▶ _WORK ORDER_
Without reproducing any image, print the listing below exactly.

▶ _DATA SECTION_
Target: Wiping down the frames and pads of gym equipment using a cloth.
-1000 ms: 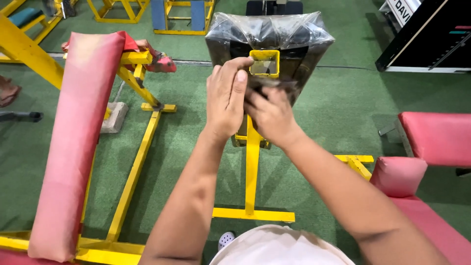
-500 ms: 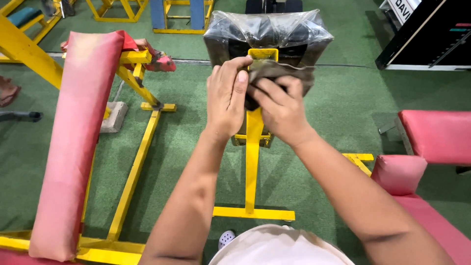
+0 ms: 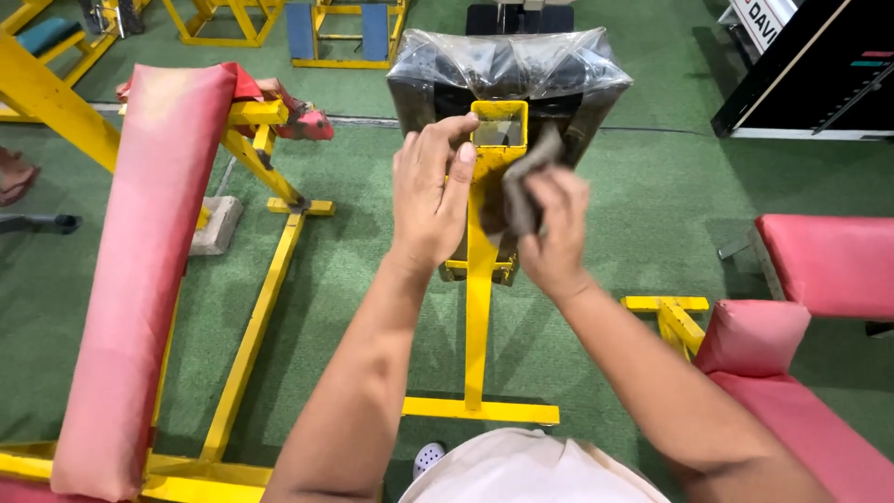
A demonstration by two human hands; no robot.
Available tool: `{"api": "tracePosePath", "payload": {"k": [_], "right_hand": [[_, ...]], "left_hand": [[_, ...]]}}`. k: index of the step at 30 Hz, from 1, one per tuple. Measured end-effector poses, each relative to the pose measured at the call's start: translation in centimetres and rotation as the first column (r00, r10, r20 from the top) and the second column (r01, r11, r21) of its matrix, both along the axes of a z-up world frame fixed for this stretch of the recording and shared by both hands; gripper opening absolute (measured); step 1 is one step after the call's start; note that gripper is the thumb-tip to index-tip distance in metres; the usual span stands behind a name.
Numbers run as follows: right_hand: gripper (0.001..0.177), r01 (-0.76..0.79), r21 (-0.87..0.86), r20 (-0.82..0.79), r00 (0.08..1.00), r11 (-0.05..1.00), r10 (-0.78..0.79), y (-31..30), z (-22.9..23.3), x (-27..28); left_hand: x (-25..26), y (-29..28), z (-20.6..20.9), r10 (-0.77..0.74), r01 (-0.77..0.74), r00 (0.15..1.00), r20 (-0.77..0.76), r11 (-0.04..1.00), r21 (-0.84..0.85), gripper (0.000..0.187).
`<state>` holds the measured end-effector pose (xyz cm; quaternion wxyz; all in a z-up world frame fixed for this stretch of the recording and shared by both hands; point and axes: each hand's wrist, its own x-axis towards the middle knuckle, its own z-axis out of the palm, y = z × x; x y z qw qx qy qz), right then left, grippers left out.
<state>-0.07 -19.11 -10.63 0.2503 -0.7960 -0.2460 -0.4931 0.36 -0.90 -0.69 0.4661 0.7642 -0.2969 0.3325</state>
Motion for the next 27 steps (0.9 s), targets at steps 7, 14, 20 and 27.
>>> {"api": "tracePosePath", "payload": {"k": [7,14,20,27], "right_hand": [[0.038,-0.155,0.407,-0.004,0.985,0.900,0.171,2.2,5.0,-0.4],[0.036,-0.043,0.540,-0.284,0.931,0.840,0.231,2.2,-0.8,-0.7],[0.024,-0.056,0.520,-0.114,0.984,0.852,0.135,4.7,5.0,-4.2],[0.045,-0.215,0.972,0.075,0.668,0.095,0.741,4.7,5.1,-5.7]], "left_hand": [[-0.3,-0.1,0.3,0.001,-0.001,1.000,-0.001,1.000,-0.007,0.033],[0.2,-0.2,-0.5,-0.014,0.013,1.000,-0.022,0.999,-0.031,0.033],[-0.1,-0.1,-0.4,-0.044,0.040,0.998,-0.050,0.997,-0.072,0.031],[-2.5,0.9,-0.5,-0.280,0.224,0.933,-0.225,0.944,-0.244,0.042]]}}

▶ _SOLUTION_
Target: Wiping down the frames and pads of gym equipment using a cloth.
-1000 ms: 
-500 ms: 
+0 ms: 
A demonstration by two human hands; no robot.
Available tool: `{"api": "tracePosePath", "payload": {"k": [_], "right_hand": [[_, ...]], "left_hand": [[_, ...]]}}`. k: index of the step at 30 Hz, from 1, one per tuple. Measured end-effector poses, each relative to the pose measured at the call's start: translation in centimetres and rotation as the first column (r00, r10, r20 from the top) and the second column (r01, r11, r21) of its matrix, both along the axes of a z-up world frame fixed for this stretch of the recording and shared by both hands; gripper opening absolute (measured); step 1 is one step after the call's start; note that gripper is the thumb-tip to index-tip distance in metres; the usual span stands behind a name.
Numbers run as follows: right_hand: gripper (0.001..0.177), r01 (-0.76..0.79), r21 (-0.87..0.86), r20 (-0.82..0.79), r00 (0.08..1.00), r11 (-0.05..1.00), r10 (-0.78..0.79), y (-31..30), z (-22.9..23.3), x (-27..28); left_hand: x (-25..26), y (-29..28), z (-20.6..20.9), r10 (-0.77..0.74), r01 (-0.77..0.74), r00 (0.15..1.00), r20 (-0.77..0.76), r11 (-0.04..1.00), r21 (-0.84..0.85), gripper (0.000..0.187).
`<state>` holds the measured end-effector pose (xyz cm; quaternion wxyz; all in a z-up world frame fixed for this stretch of the recording and shared by both hands; point and axes: each hand's wrist, its own x-axis towards the middle knuckle, its own z-axis out of the palm, y = z × x; x y z qw qx qy qz), right then left, grippers left out.
<state>-0.07 -19.11 -10.63 0.2503 -0.7960 -0.2460 -0.4931 0.36 -0.90 -0.69 0.4661 0.7642 -0.2969 0.3325</state>
Motion for the next 27 steps (0.9 s), targets at steps 7, 14, 20 and 27.
>>> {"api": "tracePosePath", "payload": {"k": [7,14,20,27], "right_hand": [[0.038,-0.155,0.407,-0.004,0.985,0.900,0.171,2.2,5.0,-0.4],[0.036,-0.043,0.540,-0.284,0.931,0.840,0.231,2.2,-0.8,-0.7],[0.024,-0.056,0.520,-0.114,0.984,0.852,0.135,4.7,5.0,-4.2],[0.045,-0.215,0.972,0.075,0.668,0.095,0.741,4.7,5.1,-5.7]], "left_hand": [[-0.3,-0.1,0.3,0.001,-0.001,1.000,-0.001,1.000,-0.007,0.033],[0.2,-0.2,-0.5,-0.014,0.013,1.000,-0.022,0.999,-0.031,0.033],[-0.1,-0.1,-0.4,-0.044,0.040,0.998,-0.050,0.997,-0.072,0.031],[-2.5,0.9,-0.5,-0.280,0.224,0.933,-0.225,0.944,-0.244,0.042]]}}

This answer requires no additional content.